The fashion at Black funerals is amazing — I had forgotten that, as it’s been a year or so since I’ve been to one.
Even in a massive gold, floral necklace and gold-studded snake-skin pumps, I felt pitifully under-dressed next to the 80-year old women whose hats told the stories of lifetimes.
I returned to the church I was raised in last week, for a funeral that was every bit as vibrant as the woman who had planned it. It was a small comfort to see her life celebrated the way she wanted.
She was the hat lady at church…you know who I mean. Her clothes and accessories came in a rainbow of colors that impressed me as a child in ways I’ll never see again. She introduced me to shrimp scampi and champagne with strawberries in it and was the kind of woman who had zero qualms about serving caviar and collards at the same event.
Every tea and luncheon started with her, and I was always excited when she asked for my help to set tables and fold napkins. She was a church fixture, always on call, always giving, improving, building. Her presentation was eternally on point, which is why she was also always in demand.
Because my mother was a very close friend of hers, I had the privilege of a more complete picture of her life.

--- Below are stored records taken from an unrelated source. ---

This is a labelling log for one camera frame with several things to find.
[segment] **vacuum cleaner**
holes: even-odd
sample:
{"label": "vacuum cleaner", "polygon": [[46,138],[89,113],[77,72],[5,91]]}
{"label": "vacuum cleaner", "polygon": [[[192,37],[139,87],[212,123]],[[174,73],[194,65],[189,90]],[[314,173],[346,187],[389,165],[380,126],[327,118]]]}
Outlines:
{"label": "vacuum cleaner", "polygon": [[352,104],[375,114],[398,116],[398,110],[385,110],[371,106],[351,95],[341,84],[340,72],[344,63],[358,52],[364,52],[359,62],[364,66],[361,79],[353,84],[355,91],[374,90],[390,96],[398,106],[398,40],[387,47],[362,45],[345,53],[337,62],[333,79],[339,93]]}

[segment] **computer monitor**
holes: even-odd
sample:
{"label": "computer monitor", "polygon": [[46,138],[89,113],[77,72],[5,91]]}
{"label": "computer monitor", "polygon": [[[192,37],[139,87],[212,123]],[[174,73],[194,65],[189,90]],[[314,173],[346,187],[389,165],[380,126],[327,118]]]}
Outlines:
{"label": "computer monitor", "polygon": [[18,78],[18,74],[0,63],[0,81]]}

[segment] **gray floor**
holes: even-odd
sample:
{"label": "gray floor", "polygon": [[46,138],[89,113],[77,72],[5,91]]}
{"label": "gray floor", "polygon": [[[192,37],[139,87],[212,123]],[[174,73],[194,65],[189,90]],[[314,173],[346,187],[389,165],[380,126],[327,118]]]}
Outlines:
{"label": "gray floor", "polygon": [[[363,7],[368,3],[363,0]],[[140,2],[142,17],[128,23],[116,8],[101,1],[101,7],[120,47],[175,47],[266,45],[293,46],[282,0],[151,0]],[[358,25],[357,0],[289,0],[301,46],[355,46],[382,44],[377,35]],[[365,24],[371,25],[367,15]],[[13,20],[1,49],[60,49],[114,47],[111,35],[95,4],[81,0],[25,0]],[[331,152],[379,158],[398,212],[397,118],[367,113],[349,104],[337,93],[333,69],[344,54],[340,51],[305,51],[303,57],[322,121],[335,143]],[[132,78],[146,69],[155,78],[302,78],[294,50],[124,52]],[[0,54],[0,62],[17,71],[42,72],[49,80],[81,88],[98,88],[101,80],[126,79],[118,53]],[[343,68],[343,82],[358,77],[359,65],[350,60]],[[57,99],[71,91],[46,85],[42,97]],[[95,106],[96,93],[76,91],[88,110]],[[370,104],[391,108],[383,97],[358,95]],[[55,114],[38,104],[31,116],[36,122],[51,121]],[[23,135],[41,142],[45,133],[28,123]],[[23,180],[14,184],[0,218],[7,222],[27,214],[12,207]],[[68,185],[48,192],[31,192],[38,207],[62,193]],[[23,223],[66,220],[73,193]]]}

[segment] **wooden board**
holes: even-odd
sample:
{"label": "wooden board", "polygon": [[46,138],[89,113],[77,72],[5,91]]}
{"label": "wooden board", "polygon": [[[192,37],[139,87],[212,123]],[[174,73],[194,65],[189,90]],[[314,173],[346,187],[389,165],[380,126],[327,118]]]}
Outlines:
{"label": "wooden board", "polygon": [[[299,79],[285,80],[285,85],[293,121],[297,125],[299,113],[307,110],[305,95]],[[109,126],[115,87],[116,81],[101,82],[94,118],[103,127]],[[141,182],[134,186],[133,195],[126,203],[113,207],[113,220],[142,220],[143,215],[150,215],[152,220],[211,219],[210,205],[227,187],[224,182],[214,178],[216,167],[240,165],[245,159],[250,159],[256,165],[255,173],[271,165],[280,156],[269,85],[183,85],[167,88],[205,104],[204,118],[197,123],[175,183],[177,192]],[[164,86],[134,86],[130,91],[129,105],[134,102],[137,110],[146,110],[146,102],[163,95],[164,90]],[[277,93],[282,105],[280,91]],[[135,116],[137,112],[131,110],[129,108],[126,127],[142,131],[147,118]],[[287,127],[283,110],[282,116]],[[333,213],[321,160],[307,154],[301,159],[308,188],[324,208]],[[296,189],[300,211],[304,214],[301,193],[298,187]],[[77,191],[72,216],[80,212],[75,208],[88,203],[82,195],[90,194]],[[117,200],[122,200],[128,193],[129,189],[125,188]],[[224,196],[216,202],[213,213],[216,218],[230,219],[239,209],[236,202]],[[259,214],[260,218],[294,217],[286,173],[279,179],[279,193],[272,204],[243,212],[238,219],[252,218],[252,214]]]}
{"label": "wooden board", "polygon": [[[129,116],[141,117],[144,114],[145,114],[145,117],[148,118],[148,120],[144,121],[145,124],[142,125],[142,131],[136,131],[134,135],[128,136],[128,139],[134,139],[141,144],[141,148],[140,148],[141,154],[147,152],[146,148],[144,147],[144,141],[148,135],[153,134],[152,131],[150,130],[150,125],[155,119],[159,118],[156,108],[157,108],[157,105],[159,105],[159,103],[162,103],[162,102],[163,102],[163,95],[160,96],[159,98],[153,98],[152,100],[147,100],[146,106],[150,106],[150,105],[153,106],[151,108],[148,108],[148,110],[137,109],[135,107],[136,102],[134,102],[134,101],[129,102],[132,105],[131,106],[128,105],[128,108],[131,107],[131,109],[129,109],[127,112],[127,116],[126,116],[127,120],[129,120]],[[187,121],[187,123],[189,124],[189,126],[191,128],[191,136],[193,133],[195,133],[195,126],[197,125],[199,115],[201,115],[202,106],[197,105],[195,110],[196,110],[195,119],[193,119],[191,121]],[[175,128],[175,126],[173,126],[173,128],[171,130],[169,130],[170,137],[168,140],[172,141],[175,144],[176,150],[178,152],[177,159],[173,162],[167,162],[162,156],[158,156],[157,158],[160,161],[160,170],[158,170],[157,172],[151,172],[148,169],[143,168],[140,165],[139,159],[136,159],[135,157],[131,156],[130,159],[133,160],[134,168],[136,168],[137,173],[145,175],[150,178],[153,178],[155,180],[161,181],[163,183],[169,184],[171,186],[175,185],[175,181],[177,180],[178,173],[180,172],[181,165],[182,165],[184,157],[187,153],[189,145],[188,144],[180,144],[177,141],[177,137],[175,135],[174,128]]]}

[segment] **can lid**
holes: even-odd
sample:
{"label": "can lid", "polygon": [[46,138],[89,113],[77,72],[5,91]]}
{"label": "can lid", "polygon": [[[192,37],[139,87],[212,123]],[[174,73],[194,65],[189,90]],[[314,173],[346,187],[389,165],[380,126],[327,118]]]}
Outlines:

After a recent and rough bump in her health, I watched my mother, concerned and even a little angry, that she was right back at church, going non-stop, with no-one saying a word — with no one questioning whether it was right for them to be consuming and enjoying her efforts once again.It seemed, from the outside, that they were simply happy to have her back in her “normal” position.
She passed not too long after her return to normal.
So I found myself back in the church I’d left years ago — talking to old deacons who’d gotten a little older and older ministers who somehow hadn’t aged a day. I saw old crushes and old friends…adults who I last remembered as children. I reconnected with past mentors and and old rivals as I sat in all the conflicted beauty that is the Black Church. I marveled and mourned at the institution that has protected so many and yet so few…that has supported masses while draining individuals…and that’s where I got hung up.
About 10 years ago, I realized something I had known for years — Institutions were not for me.
I questioned the Church first because that’s what’s most acceptable and convenient for any skeptic…questioning religion. One of the hallmarks of unconventional Blackness is critiquing the Black Church, in ways both merited and undeserved. I quickly realized though, that the things that are most worth critiquing in the Black church are not particular to it at all.
See, if I was going to be fair, I couldn’t pretend that the Church is the only institution where unquestioned and unhealthy giving is expected, even encouraged.
I look back at my life and see a coworker from one of my first jobs, who dropped dead stepping out of a taxi coming into work. She was in her 40s and always so stressed. I see a manager from my time at a call center in college who was found dead of a heart attack in his apartment. He was middle-aged at best. Considering I was looking at him from the eyes of a co-ed, he could have easily been younger than I am now.
I see my inbox with the mistakenly received email of a 28-year-old complaining of daily chest pains from his “enviable” corporate job.
I remember sitting at a table with coworkers at B.B. Kings in Nashville, and listening to them brag about who’d been to the hospital the most in the last six months. I see the team member who had a stroke at 38, but continued to push through a ridiculous, pointlessly stressful assignment fraught with screaming matches and co-workers driving themselves to tears to keep the insurance that paid for their spouse’s cancer treatments.
I see myself, dropping to my knees at the top of a stairwell from exhaustion, as my manager — the same one who later insisted I clean up behind an under-performing Black employee even as she allowed me to be laid off first — looked on sympathetically with tears in her eyes.
I didn’t attend those funerals or visit those hospital beds, but somebody did. Someone saw the toll on lives that organizations who consume without question, take.
This morning, I heard a pastor say that it’s easy to question and critique. That is far from always true. I’ve never been met with so much backlash as when questioning dedication and sacrifice for a career – -for challenging the rightness of abusive practices in organizations where the destruction of people who care is considered normal, even expected for advancement.
I sit now, rebuilding my health, my spirit, my emotions and my will, and I worry about those who still see inherent good in organization, or who assume positive purpose equates to benevolent function.
I sit now — having left the institutionalized church, institutionalized work, institutionalized education, and a few other abusive organizations that expected me to be happily consumed well beyond our stated social or financial agreements — concerned about family and friends who have yet to make the same choice and probably never will. I worry not only that they will lose years off their lives, but life off their years.
Megan.
Clark Alford says
The ‘system’ is designed to use us, abuse us, and then get rid of us. You’re doing the right thing Megan. Be as free from the ‘system’ as you possible can.